Of 500 employees of a firm 280 have a life insurance policy ,400 have a medical insurance cover and 200 participate in both programs.

1)what is the probability that a randomly selected employee will be a participant in at least one of the two programs ?
2)Determine the probability that an employee will be a participant in the life insurance plan given that he/she has a medical insurance coverage?

Pr(one of them)=(280+400-200)/500

= 480/500

Pr(life given medical)=80/400

pr 480/500

1) Addition rule

(280/500)+(400/500)-(200/500)
=480/500

1) Well, if we want to find the probability that a randomly selected employee will be a participant in at least one of the two programs, we can add the probability of being in the life insurance program to the probability of being in the medical insurance program and then subtract the probability of being in both programs since we don't want to count them twice.

So, let's do some math here. We have 280 employees in the life insurance program, 400 employees in the medical insurance program, and 200 employees in both programs.

The probability of being in the life insurance program is 280/500 = 0.56.

The probability of being in the medical insurance program is 400/500 = 0.8.

Since 200 employees are in both programs, we subtract that from the total count: 500 - 200 = 300 employees.

So, the probability of being in at least one of the two programs is (0.56 + 0.8) - (200/300) = 1.36 - 0.67 = 0.69.

Therefore, the probability that a randomly selected employee will be a participant in at least one of the two programs is 0.69.

2) Now, let's move on to the second part of the question. We want to determine the probability that an employee will be a participant in the life insurance plan given that he/she has a medical insurance coverage.

Since we know that 400 employees have medical insurance coverage, and 200 employees are participants in both programs, we subtract the count of employees in both programs from the count of employees with medical insurance to get the count of employees with medical insurance only: 400 - 200 = 200 employees.

Out of those 200 employees, we know that 200 are also participants in the life insurance program. So, the probability of an employee having medical insurance coverage and participating in the life insurance program is 200/200 = 1.

Therefore, the probability that an employee will be a participant in the life insurance plan, given that he/she has medical insurance coverage, is 1.

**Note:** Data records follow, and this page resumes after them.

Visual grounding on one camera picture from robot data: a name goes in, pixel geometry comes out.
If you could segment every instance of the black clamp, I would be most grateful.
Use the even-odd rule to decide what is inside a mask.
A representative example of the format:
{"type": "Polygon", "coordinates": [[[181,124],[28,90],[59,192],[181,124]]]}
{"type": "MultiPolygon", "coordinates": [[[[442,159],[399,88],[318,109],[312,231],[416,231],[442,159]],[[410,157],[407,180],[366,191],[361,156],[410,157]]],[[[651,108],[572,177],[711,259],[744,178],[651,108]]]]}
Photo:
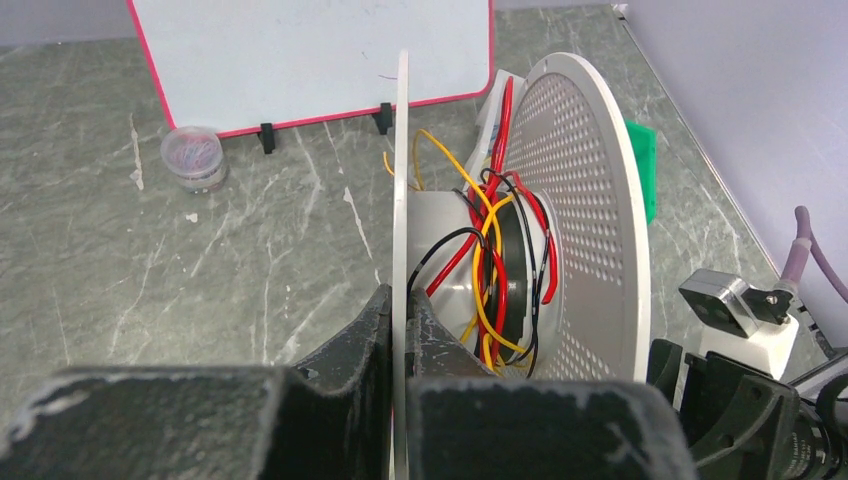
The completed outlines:
{"type": "Polygon", "coordinates": [[[754,313],[757,320],[783,325],[789,321],[789,309],[795,297],[785,290],[758,290],[748,288],[742,294],[742,299],[754,313]]]}
{"type": "Polygon", "coordinates": [[[274,139],[274,126],[270,123],[263,123],[259,125],[259,128],[259,133],[256,136],[262,143],[262,150],[265,151],[265,155],[268,155],[277,148],[277,141],[274,139]]]}
{"type": "Polygon", "coordinates": [[[381,103],[380,111],[372,113],[371,116],[374,118],[374,123],[377,124],[377,130],[380,132],[380,135],[388,135],[389,129],[394,126],[392,104],[389,102],[381,103]]]}
{"type": "MultiPolygon", "coordinates": [[[[680,373],[682,356],[683,347],[664,338],[657,338],[651,342],[651,349],[648,351],[646,383],[656,387],[669,404],[674,403],[674,393],[677,388],[677,377],[680,373]]],[[[687,359],[687,365],[691,366],[692,361],[687,359]]]]}

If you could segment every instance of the black whiteboard stand clip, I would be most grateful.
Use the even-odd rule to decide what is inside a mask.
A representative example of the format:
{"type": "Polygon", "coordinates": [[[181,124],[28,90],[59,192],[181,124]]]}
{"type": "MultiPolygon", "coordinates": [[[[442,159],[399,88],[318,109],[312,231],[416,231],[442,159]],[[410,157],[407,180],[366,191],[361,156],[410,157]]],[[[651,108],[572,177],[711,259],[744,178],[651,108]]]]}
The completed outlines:
{"type": "Polygon", "coordinates": [[[388,135],[389,129],[394,126],[394,122],[392,121],[392,104],[389,102],[381,103],[380,111],[372,113],[371,116],[374,117],[374,123],[377,124],[377,130],[380,132],[380,135],[388,135]]]}
{"type": "Polygon", "coordinates": [[[263,123],[259,125],[259,128],[259,133],[256,136],[262,143],[262,150],[265,151],[265,155],[268,155],[277,148],[277,141],[274,139],[274,127],[270,123],[263,123]]]}

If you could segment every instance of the green object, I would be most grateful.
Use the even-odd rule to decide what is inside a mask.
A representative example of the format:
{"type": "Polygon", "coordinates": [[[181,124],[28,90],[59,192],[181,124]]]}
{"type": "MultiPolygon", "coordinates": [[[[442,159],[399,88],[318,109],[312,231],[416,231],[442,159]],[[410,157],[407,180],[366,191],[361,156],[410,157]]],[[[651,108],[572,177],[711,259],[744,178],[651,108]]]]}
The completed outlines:
{"type": "Polygon", "coordinates": [[[650,224],[657,216],[657,132],[630,120],[624,120],[624,123],[639,170],[645,219],[650,224]]]}

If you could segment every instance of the wire bundle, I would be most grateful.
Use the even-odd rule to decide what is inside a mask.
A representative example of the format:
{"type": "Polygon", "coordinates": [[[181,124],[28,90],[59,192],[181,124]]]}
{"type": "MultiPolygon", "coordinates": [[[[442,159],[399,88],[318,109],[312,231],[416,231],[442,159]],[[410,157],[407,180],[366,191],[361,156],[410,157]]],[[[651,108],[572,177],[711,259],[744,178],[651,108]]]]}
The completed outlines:
{"type": "Polygon", "coordinates": [[[432,258],[438,249],[443,247],[448,241],[456,238],[459,235],[470,234],[468,239],[456,254],[448,261],[436,275],[430,285],[427,287],[427,295],[432,296],[444,280],[450,275],[454,268],[462,261],[463,258],[475,246],[472,257],[472,287],[474,290],[474,302],[476,313],[469,321],[465,332],[462,334],[460,341],[466,342],[469,336],[474,331],[475,327],[478,330],[478,348],[475,351],[479,352],[480,360],[483,361],[491,370],[498,372],[498,367],[516,366],[521,367],[518,362],[521,362],[528,357],[529,369],[527,377],[533,374],[536,365],[536,358],[539,351],[538,338],[538,321],[540,305],[549,303],[555,294],[558,283],[557,272],[557,257],[556,249],[553,242],[553,237],[550,231],[550,225],[547,214],[542,209],[538,198],[530,192],[522,183],[519,175],[515,172],[504,172],[503,164],[507,151],[507,144],[510,132],[510,120],[512,117],[512,91],[513,80],[509,78],[506,82],[501,105],[500,129],[495,138],[495,143],[492,148],[491,168],[484,168],[481,172],[482,183],[478,185],[474,179],[465,171],[456,158],[450,151],[442,145],[433,135],[426,130],[418,130],[413,140],[413,160],[416,165],[416,176],[418,184],[423,189],[423,182],[420,180],[417,162],[417,142],[419,137],[423,136],[430,140],[441,152],[450,160],[457,171],[462,175],[470,186],[468,195],[458,189],[454,192],[459,194],[462,200],[467,204],[471,223],[473,227],[465,227],[454,232],[451,232],[443,239],[439,240],[425,254],[421,262],[415,267],[412,275],[407,283],[407,291],[412,290],[413,283],[418,277],[419,272],[432,258]],[[498,200],[498,187],[506,186],[509,194],[498,200]],[[524,197],[530,209],[533,211],[536,220],[542,226],[545,232],[545,246],[542,254],[541,262],[537,265],[535,253],[532,245],[530,246],[530,270],[532,276],[531,283],[531,326],[532,334],[530,343],[526,348],[516,345],[502,336],[504,324],[506,323],[506,305],[507,305],[507,275],[502,258],[502,238],[500,234],[500,225],[498,224],[497,212],[509,203],[515,203],[516,209],[520,213],[521,221],[524,226],[524,233],[527,241],[531,240],[530,224],[524,205],[519,197],[524,197]],[[475,205],[475,199],[480,202],[480,208],[475,205]],[[494,230],[494,239],[492,242],[489,238],[489,230],[494,230]],[[542,286],[545,275],[545,267],[550,261],[551,281],[548,289],[542,297],[542,286]],[[495,325],[489,321],[486,314],[486,306],[490,298],[496,296],[496,316],[495,325]],[[510,355],[515,356],[514,359],[504,361],[500,356],[500,346],[512,350],[510,355]]]}
{"type": "Polygon", "coordinates": [[[198,172],[209,168],[221,147],[206,138],[183,137],[181,143],[167,158],[168,163],[184,172],[198,172]]]}

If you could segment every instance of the white disc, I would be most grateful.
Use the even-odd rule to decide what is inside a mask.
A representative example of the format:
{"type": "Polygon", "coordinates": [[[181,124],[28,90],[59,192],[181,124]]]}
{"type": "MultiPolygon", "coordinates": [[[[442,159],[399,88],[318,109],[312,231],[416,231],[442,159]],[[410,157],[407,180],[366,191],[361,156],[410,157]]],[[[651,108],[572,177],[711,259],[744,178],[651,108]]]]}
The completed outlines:
{"type": "Polygon", "coordinates": [[[406,167],[409,144],[409,54],[400,52],[395,115],[394,220],[392,222],[392,445],[395,478],[406,468],[406,167]]]}
{"type": "Polygon", "coordinates": [[[544,332],[553,338],[540,331],[540,345],[554,352],[540,355],[533,377],[644,381],[648,231],[615,99],[589,62],[555,53],[531,70],[513,112],[504,170],[517,171],[545,200],[559,253],[554,302],[563,316],[555,331],[544,332]]]}

To find the probability, we need to use the formula:

P(A or B) = P(A) + P(B) - P(A and B)

Let's calculate the probabilities based on the given information:

1) The probability that a randomly selected employee will be a participant in at least one of the two programs:

P(Life insurance) = 280/500 = 0.56
P(Medical insurance) = 400/500 = 0.8
P(Life insurance and Medical insurance) = 200/500 = 0.4

P(at least one program) = P(Life insurance) + P(Medical insurance) - P(Life insurance and Medical insurance)
= 0.56 + 0.8 - 0.4
= 0.96

Therefore, the probability that a randomly selected employee will be a participant in at least one of the two programs is 0.96 or 96%.

2) The probability that an employee will be a participant in the life insurance plan given that he/she has a medical insurance coverage:

P(Life insurance | Medical insurance) = P(Life insurance and Medical insurance) / P(Medical insurance)
= 200/400
= 0.5

Therefore, the probability that an employee will be a participant in the life insurance plan given that he/she has a medical insurance coverage is 0.5 or 50%.